# Question on mutual funds



## buick1957 (Jan 13, 2010)

I have never invested in mutual funds because I have always been scared of losing my money but I do have progressive GIC with BMO that are connected to the market but as far as mutual funds I'm thinking about it in RRSP but just a little neverous any advice from anyone?


----------



## slacker (Mar 8, 2010)

buick1957 said:


> I have never invested in mutual funds because I have always been scared of losing my money but I do have progressive GIC with BMO that are connected to the market but as far as mutual funds I'm thinking about it in RRSP but just a little neverous any advice from anyone?


Yes, you are right to fear mutual funds. Canadian mutual funds charge one of the highest rates in the world. If you have $100,000 in mutual funds, the average Canadian mutual fund company will take over $2000 from your account every year (regardless of whether they made you any money or not).

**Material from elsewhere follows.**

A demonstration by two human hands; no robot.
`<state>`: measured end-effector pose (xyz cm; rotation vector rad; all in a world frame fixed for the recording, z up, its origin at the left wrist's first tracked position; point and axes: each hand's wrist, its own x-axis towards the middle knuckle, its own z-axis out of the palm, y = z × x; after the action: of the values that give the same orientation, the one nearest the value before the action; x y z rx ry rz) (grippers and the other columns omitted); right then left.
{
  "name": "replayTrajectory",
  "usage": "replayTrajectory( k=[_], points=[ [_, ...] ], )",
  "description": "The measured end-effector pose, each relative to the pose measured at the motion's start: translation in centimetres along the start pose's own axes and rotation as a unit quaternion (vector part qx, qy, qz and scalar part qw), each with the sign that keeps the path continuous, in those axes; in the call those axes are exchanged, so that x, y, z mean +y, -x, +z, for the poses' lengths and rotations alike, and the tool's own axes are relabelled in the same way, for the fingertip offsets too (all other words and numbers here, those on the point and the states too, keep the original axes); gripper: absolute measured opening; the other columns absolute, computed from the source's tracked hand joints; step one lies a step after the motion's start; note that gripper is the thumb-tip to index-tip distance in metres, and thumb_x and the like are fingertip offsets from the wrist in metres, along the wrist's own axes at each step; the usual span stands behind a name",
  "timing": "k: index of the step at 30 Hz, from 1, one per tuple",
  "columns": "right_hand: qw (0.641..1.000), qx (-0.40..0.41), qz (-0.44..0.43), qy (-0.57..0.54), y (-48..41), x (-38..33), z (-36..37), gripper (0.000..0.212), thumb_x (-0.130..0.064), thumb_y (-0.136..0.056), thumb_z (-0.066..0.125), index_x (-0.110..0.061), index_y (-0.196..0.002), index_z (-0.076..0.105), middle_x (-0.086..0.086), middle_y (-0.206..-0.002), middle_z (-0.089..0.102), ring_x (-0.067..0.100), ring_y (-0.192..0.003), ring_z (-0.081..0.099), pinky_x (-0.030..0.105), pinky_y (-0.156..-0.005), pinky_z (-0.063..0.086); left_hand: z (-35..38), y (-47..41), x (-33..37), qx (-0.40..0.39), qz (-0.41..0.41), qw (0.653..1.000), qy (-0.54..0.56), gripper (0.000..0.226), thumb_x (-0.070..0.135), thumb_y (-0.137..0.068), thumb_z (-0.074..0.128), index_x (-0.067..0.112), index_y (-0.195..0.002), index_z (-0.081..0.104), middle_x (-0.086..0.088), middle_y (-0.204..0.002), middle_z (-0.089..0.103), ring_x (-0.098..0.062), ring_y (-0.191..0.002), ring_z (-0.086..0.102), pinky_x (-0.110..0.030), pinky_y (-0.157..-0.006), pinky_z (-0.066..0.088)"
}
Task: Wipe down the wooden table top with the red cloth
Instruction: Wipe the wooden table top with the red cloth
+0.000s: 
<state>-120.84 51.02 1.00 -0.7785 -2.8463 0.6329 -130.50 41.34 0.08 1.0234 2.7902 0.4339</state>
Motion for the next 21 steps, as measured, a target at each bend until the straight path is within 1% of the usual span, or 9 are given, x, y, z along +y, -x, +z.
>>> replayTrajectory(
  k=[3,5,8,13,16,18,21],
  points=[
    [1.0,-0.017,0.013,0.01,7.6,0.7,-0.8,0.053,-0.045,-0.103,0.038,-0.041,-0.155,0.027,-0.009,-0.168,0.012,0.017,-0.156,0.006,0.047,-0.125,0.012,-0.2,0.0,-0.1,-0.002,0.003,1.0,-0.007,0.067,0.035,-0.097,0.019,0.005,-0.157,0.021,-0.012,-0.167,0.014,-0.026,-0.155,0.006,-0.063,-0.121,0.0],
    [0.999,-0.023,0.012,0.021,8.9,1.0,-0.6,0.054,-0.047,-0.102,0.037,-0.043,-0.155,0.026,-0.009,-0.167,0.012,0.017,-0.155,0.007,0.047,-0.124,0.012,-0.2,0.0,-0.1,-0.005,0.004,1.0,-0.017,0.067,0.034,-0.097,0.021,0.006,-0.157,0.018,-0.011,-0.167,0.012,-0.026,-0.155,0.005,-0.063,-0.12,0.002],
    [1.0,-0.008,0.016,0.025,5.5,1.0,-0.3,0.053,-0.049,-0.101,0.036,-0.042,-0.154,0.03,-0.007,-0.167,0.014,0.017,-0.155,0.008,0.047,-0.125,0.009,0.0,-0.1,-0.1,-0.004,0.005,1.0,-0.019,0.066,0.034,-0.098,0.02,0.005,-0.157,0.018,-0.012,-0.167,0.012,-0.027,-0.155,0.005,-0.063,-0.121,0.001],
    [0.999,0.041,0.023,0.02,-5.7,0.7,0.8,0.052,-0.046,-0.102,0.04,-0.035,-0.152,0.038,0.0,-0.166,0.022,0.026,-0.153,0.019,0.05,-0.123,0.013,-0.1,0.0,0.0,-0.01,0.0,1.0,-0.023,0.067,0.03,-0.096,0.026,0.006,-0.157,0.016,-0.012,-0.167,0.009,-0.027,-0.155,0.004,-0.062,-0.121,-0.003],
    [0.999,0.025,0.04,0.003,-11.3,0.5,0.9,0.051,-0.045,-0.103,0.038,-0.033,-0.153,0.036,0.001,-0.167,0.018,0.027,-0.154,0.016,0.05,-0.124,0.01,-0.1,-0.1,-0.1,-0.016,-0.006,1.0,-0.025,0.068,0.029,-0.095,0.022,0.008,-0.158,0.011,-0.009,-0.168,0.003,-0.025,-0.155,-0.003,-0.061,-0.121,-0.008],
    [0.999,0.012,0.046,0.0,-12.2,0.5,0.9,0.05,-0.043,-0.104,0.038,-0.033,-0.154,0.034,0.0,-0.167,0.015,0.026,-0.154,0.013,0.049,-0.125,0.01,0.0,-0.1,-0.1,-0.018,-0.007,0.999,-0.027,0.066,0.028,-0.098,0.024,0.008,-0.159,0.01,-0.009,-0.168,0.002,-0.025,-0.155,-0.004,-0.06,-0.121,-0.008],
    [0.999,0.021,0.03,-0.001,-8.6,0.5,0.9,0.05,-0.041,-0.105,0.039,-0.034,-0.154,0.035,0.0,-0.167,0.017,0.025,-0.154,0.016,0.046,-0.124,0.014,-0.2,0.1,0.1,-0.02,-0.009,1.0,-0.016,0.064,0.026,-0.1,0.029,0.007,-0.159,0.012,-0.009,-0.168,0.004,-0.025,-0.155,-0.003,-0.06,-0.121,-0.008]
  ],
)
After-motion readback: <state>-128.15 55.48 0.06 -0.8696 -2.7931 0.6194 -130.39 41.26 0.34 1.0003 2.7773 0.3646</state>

I'd recommend doing some research and learning before jumping into mutual funds (if at all).


----------



## buick1957 (Jan 13, 2010)

slacker said:


> Yes, you are right to fear mutual funds. Canadian mutual funds charge one of the highest rates in the world. If you have $100,000 in mutual funds, the average Canadian mutual fund company will take over $2000 from your account every year (regardless of whether they made you any money or not).
> 
> I'd recommend doing some research and learning before jumping into mutual funds (if at all).


what do you think is best?


----------



## slacker (Mar 8, 2010)

Start by doing some quick reading from the fine bloggers on this forum:

http://www.canadiancapitalist.com/
http://canadiancouchpotato.com/

Then maybe some books:

http://www.amazon.ca/Four-Pillars-I...=sr_1_1?ie=UTF8&s=books&qid=1273599922&sr=8-1

http://www.amazon.ca/Intelligent-As...io-Maximize/dp/0071362363/ref=pd_bxgy_b_img_c

A lot of people on this forum will recommend a "couch potato strategy", so this is something you get start with:

http://canadiancouchpotato.com/model-portfolios/

Let us know if you have questions afterwards.


----------



## HaroldCrump (Jun 10, 2009)

buick1957 said:


> I have never invested in mutual funds because I have always been scared of losing my money but I do have progressive GIC with BMO that are connected to the market but as far as mutual funds I'm thinking about it in RRSP but just a little neverous any advice from anyone?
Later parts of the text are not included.